Problem to work on: In the records below, find the line with "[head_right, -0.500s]", then copy each line exactly until you have copied the line with "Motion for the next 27". Leave any picture out.

Data extracts:
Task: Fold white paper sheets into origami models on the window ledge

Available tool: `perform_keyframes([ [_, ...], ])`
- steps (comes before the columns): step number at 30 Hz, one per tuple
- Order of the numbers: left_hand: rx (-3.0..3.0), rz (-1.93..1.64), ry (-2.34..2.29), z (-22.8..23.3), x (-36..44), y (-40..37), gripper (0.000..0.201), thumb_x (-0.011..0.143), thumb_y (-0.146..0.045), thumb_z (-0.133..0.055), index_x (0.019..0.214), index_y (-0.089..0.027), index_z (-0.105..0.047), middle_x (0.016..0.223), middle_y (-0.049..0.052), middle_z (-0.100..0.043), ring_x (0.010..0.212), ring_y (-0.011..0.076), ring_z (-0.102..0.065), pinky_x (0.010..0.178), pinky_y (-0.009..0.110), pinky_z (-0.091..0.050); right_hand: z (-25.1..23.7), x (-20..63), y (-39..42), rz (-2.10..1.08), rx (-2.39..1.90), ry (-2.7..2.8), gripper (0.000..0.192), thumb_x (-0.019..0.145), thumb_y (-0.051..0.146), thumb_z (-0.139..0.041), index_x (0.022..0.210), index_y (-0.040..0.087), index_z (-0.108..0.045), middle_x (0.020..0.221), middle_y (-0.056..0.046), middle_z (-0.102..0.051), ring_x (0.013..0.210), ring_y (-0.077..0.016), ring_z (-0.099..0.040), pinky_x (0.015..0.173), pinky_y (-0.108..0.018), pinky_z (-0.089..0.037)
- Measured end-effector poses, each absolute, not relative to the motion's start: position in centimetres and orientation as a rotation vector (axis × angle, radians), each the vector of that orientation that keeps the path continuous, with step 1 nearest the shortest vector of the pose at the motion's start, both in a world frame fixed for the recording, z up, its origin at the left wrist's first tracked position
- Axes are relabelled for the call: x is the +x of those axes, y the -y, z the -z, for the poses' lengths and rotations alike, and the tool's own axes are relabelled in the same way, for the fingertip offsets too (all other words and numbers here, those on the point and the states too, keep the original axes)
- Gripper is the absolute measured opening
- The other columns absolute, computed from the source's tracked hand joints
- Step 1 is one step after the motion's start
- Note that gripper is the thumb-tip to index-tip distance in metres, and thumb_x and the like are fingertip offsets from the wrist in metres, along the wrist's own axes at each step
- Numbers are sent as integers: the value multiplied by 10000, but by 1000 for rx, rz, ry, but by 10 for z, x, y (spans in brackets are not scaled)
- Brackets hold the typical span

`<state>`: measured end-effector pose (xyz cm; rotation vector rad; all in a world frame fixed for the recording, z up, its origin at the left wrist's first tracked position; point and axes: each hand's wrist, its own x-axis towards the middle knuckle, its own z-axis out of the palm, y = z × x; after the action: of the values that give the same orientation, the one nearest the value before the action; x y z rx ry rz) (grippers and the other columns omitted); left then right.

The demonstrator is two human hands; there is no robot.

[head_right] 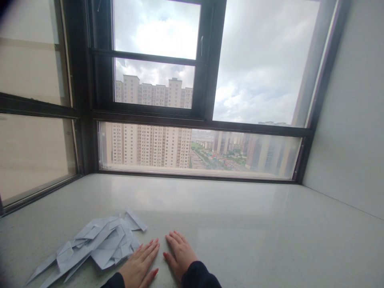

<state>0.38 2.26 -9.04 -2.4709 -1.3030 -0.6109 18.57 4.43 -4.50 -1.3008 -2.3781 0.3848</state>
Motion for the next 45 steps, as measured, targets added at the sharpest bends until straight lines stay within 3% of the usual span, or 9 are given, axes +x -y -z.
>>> perform_keyframes([
  [45, -2526, 653, 1300, 91, 2, -23, 506, 836, -467, -260, 1256, -202, -355, 1260, 73, -453, 1157, 210, -380, 956, 341, -314, 41, 185, -41, -382, -1310, 2384, 463, 792, 358, -391, 1188, 126, -457, 1251, -110, -443, 1187, -228, -331, 994, -364, -255],
])
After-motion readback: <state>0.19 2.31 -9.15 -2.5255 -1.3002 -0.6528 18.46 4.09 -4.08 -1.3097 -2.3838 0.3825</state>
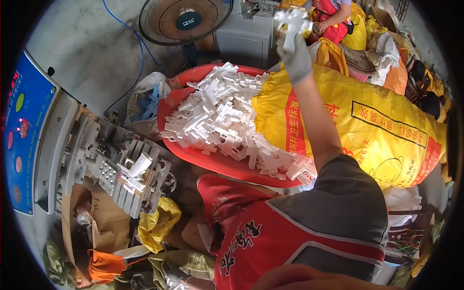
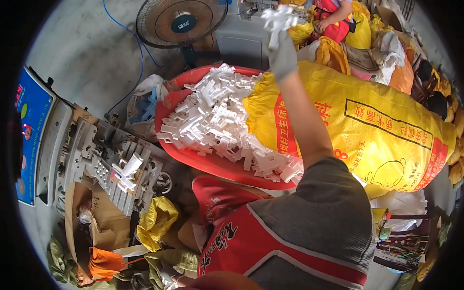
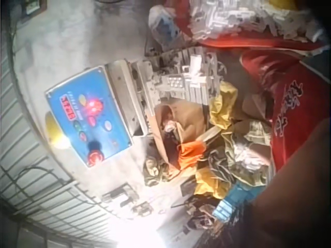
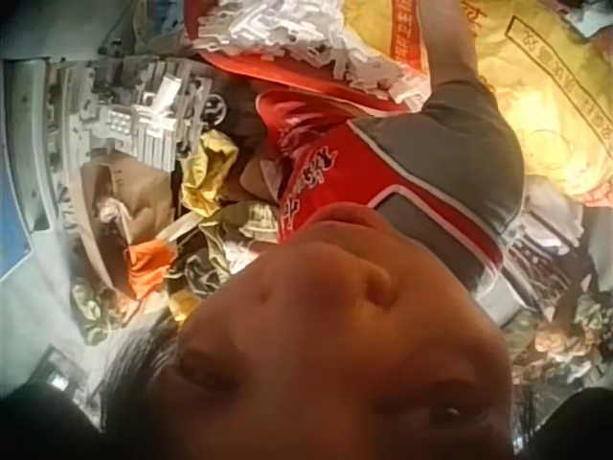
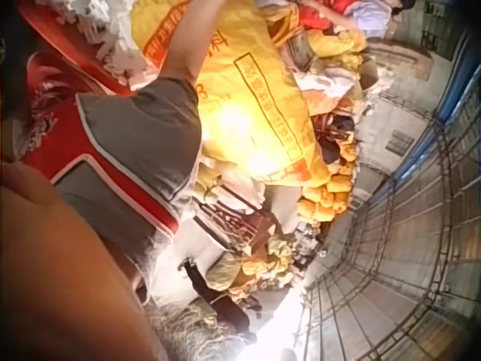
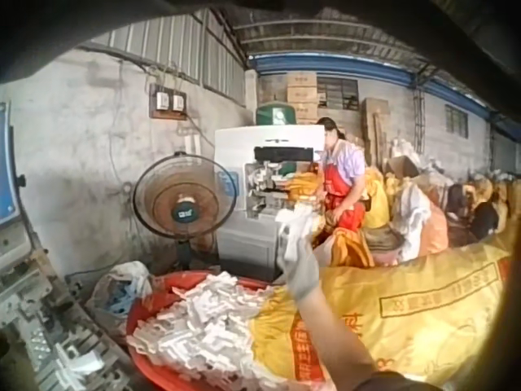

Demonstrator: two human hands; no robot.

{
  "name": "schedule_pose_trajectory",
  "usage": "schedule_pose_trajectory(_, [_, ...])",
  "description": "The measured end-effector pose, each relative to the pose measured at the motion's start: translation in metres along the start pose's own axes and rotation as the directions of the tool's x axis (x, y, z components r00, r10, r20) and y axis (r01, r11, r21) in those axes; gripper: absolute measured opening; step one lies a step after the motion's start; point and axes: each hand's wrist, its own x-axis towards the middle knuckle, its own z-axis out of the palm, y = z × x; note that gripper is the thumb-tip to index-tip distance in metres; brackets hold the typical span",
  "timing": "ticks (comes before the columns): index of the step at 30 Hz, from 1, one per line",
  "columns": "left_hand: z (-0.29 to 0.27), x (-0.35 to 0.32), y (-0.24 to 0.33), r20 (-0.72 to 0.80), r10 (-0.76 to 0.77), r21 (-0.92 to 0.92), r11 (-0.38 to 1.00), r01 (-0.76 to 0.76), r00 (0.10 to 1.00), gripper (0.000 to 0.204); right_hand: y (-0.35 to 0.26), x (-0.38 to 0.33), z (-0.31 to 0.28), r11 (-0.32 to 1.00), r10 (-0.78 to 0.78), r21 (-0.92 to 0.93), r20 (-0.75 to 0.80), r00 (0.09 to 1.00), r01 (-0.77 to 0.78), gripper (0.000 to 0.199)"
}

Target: Assembling white plastic parts onto a specialized machine in a workshop.

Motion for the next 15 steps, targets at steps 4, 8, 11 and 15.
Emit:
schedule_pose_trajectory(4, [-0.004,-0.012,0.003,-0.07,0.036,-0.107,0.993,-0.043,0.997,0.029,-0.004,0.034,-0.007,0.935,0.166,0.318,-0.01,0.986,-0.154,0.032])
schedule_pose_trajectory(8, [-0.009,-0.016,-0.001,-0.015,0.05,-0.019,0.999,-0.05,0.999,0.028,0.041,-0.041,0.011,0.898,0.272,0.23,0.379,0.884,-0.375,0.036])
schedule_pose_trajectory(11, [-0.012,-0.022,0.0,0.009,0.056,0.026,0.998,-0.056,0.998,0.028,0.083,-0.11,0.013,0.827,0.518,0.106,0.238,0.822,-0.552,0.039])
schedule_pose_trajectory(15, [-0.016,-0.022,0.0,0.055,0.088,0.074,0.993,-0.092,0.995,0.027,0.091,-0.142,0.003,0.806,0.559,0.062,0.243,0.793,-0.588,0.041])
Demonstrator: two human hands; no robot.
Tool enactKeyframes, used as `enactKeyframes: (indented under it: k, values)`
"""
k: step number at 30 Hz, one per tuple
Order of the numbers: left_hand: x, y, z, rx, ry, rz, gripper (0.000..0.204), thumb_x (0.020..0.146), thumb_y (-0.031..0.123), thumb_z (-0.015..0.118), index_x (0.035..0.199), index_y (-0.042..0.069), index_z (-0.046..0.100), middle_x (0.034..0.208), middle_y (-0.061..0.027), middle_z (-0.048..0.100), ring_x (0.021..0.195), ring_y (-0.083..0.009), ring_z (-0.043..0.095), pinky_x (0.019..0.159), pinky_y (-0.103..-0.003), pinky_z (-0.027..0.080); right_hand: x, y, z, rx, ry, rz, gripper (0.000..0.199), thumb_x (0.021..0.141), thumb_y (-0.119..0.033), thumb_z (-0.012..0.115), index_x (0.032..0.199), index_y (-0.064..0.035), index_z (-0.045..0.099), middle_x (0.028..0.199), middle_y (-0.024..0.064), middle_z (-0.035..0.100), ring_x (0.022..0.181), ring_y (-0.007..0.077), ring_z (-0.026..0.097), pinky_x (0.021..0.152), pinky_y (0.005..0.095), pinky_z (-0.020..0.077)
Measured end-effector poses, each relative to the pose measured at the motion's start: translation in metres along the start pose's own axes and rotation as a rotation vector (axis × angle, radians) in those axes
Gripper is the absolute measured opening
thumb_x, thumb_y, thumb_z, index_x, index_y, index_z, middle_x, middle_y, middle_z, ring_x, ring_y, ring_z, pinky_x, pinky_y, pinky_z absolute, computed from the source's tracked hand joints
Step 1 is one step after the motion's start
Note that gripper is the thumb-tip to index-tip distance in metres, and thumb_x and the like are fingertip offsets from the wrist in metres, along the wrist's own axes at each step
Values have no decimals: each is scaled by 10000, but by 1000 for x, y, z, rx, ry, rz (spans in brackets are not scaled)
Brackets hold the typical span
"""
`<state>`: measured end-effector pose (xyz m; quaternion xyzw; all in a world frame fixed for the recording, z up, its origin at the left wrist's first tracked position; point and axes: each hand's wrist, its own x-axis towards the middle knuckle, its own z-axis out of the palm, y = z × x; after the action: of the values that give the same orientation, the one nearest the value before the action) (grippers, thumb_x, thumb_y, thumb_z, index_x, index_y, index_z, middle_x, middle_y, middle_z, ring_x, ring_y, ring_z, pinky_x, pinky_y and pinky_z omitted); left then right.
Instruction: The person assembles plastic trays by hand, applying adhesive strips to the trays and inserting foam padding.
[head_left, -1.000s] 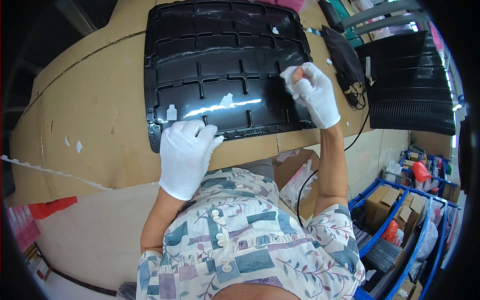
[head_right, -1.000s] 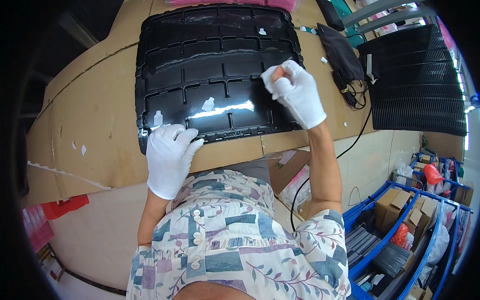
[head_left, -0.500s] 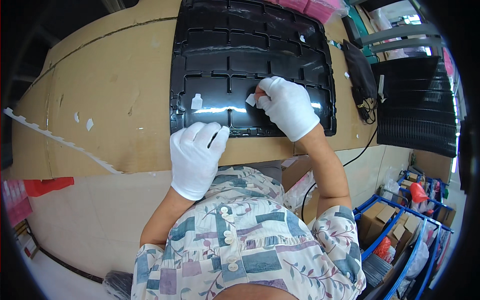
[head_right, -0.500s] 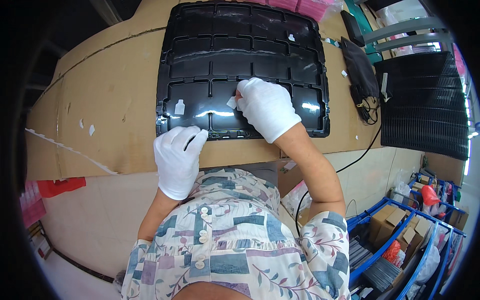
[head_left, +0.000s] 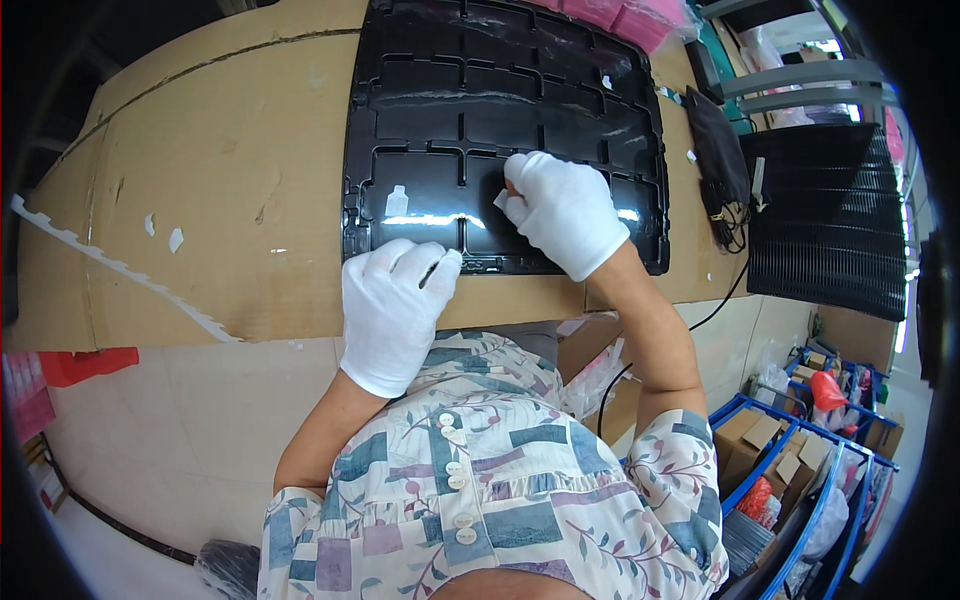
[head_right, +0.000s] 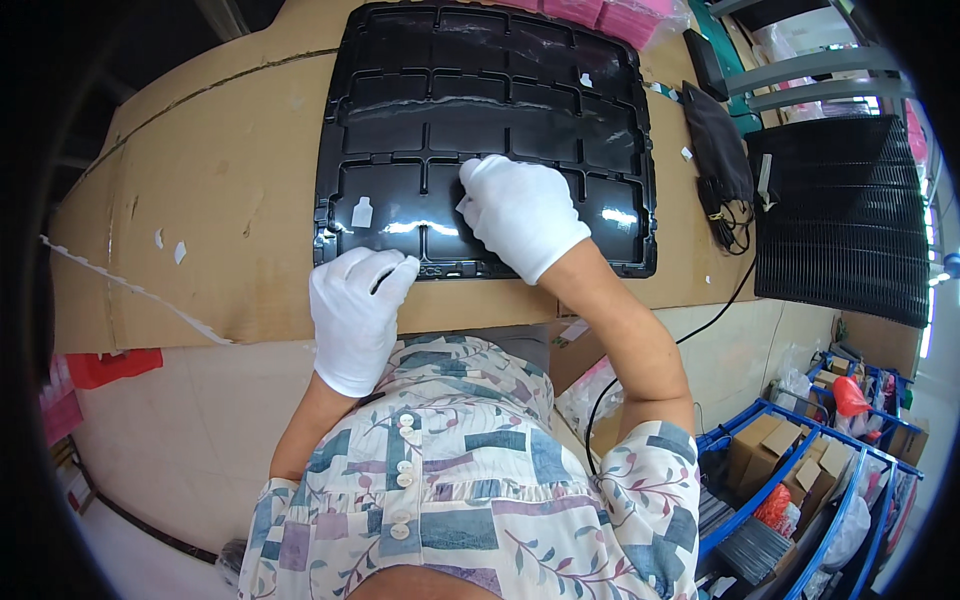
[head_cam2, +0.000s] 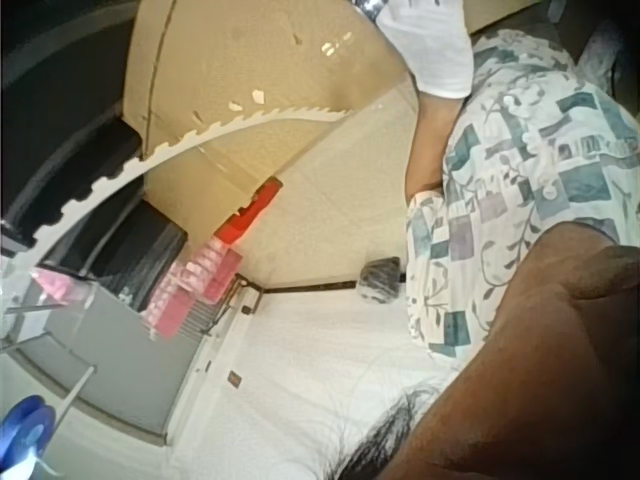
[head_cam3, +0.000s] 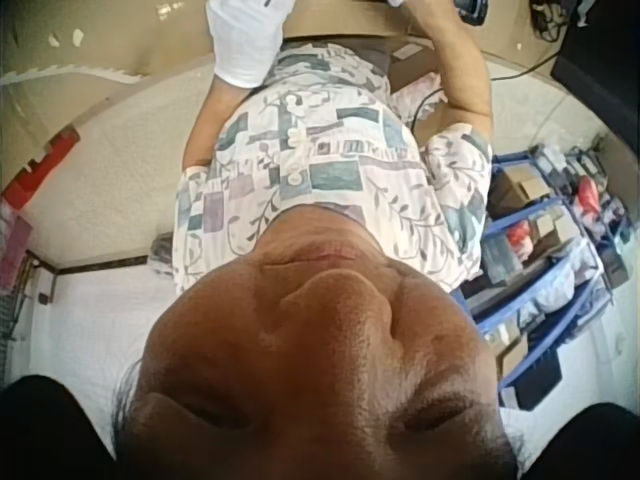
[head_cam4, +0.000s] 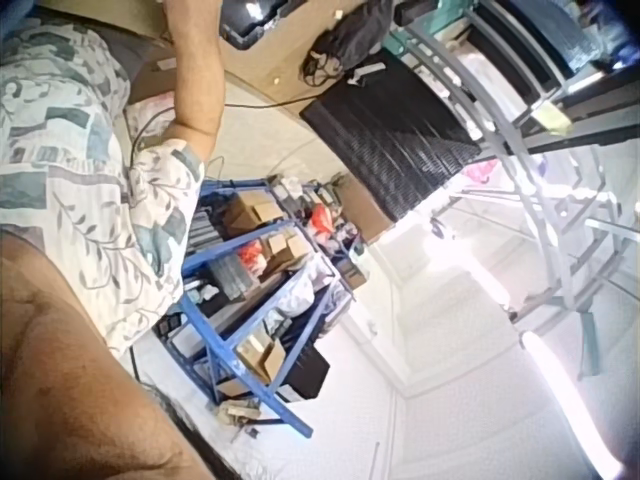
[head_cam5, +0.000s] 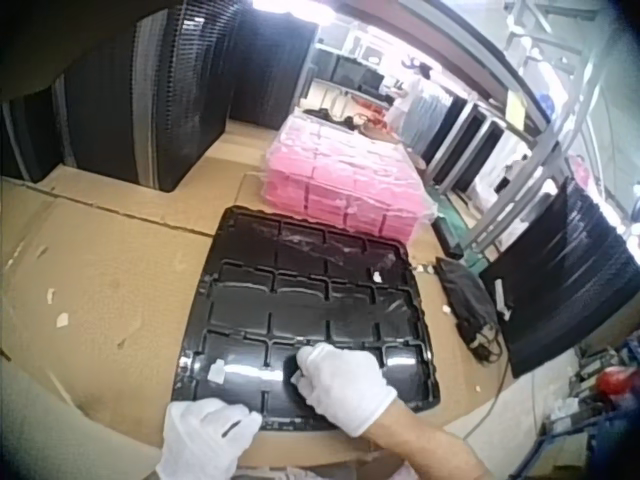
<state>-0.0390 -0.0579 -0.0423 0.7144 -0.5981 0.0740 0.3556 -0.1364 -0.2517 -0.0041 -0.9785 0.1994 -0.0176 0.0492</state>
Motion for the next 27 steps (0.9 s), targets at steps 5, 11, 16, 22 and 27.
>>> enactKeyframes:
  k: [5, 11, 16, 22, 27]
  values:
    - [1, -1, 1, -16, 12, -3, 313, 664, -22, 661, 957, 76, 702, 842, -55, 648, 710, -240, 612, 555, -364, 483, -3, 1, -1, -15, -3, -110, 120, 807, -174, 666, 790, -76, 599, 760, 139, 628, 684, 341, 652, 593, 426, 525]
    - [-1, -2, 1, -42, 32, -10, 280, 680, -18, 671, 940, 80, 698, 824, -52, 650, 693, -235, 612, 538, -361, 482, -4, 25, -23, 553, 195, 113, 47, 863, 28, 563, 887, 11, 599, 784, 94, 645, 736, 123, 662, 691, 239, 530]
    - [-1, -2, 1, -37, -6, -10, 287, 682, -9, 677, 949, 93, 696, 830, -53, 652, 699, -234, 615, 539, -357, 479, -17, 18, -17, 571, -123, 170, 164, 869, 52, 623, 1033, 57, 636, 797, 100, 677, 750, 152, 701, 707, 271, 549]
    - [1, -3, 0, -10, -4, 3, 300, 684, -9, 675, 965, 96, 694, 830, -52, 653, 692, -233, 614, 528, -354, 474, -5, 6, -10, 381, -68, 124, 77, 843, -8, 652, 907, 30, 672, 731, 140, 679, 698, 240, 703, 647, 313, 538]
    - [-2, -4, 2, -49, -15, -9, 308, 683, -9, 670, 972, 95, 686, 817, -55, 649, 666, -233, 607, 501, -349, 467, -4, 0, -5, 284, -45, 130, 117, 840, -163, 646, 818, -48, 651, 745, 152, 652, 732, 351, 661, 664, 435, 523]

Written solution:
[head_right, -0.500s] 
[head_left, +0.000s] 
[head_right, +0.000s] 
[head_cam2, +0.000s] 
[head_cam3, +0.000s] 
[head_cam4, +0.000s] 
[head_cam5, +0.000s] 
<state>-0.0390 -0.0579 -0.0423 0.7144 -0.5981 0.0740 0.3556 -0.1364 -0.2517 -0.0041 -0.9785 0.1994 -0.0176 0.0492</state>
Motion for the next 27 steps (0.9 s), targets at steps 5, 11, 16, 22 and 27.

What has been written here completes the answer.